__WORK TASK__.
Retype each line exactly as it stands, beginning at the first line of the material and finishing with the line that contains "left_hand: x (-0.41".

::::::::::

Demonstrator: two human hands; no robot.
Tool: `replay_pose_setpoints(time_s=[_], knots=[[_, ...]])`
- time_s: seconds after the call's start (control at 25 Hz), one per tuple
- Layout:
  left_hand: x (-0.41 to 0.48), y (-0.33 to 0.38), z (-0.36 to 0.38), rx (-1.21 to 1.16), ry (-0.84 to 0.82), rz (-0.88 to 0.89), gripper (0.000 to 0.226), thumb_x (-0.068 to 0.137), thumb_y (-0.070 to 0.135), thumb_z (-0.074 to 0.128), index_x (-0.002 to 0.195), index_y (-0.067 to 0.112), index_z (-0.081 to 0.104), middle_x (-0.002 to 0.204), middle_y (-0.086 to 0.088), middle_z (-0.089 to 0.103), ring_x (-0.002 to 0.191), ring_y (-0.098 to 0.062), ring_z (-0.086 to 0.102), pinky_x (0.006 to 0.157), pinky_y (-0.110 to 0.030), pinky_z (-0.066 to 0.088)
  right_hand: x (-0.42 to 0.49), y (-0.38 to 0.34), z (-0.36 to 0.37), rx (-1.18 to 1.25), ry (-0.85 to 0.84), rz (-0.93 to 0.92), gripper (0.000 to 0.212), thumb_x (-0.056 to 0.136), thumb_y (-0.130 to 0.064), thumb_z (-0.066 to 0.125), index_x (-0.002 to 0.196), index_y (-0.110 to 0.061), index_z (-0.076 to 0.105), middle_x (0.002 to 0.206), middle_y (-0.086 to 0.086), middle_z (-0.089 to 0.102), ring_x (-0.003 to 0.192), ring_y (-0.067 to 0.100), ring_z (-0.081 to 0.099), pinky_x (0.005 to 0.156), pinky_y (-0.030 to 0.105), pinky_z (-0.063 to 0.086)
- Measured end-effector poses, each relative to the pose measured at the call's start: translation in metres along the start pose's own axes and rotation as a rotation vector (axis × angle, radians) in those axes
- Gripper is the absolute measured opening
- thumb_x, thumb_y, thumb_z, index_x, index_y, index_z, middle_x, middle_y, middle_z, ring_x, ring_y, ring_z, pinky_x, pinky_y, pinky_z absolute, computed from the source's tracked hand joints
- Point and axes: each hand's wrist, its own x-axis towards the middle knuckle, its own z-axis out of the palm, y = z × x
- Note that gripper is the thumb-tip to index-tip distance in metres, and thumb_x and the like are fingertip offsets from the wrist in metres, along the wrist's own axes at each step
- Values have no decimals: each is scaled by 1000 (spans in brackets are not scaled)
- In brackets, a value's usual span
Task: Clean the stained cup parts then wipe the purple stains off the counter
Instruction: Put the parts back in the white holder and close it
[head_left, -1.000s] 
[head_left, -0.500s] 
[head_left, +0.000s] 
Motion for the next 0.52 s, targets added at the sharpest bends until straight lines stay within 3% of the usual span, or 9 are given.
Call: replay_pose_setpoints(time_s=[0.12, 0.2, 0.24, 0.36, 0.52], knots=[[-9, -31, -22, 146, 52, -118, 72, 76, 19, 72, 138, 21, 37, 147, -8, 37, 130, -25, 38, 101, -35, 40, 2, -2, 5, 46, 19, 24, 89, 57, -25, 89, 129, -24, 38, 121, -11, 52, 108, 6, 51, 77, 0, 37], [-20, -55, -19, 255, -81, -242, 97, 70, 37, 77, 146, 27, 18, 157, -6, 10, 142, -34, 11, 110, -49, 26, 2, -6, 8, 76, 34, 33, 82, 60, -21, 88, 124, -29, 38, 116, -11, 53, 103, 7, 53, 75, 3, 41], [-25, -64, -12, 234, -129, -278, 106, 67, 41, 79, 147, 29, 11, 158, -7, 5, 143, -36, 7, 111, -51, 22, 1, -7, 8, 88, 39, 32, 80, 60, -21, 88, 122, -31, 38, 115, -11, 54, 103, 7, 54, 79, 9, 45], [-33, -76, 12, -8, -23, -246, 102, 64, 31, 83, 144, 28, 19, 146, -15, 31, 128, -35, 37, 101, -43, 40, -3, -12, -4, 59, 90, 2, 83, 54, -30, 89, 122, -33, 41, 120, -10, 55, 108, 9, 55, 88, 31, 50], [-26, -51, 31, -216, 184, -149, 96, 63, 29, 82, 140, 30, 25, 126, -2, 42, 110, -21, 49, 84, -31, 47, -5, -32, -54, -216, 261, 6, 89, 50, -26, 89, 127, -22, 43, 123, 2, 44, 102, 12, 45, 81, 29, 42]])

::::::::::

__COMPLETED TASK__.
Demonstrator: two human hands; no robot.
Tool: `replay_pose_setpoints(time_s=[_], knots=[[_, ...]])`
- time_s: seconds after the call's start (control at 25 Hz), one per tuple
- Layout:
  left_hand: x (-0.41 to 0.48), y (-0.33 to 0.38), z (-0.36 to 0.38), rx (-1.21 to 1.16), ry (-0.84 to 0.82), rz (-0.88 to 0.89), gripper (0.000 to 0.226), thumb_x (-0.068 to 0.137), thumb_y (-0.070 to 0.135), thumb_z (-0.074 to 0.128), index_x (-0.002 to 0.195), index_y (-0.067 to 0.112), index_z (-0.081 to 0.104), middle_x (-0.002 to 0.204), middle_y (-0.086 to 0.088), middle_z (-0.089 to 0.103), ring_x (-0.002 to 0.191), ring_y (-0.098 to 0.062), ring_z (-0.086 to 0.102), pinky_x (0.006 to 0.157), pinky_y (-0.110 to 0.030), pinky_z (-0.066 to 0.088)

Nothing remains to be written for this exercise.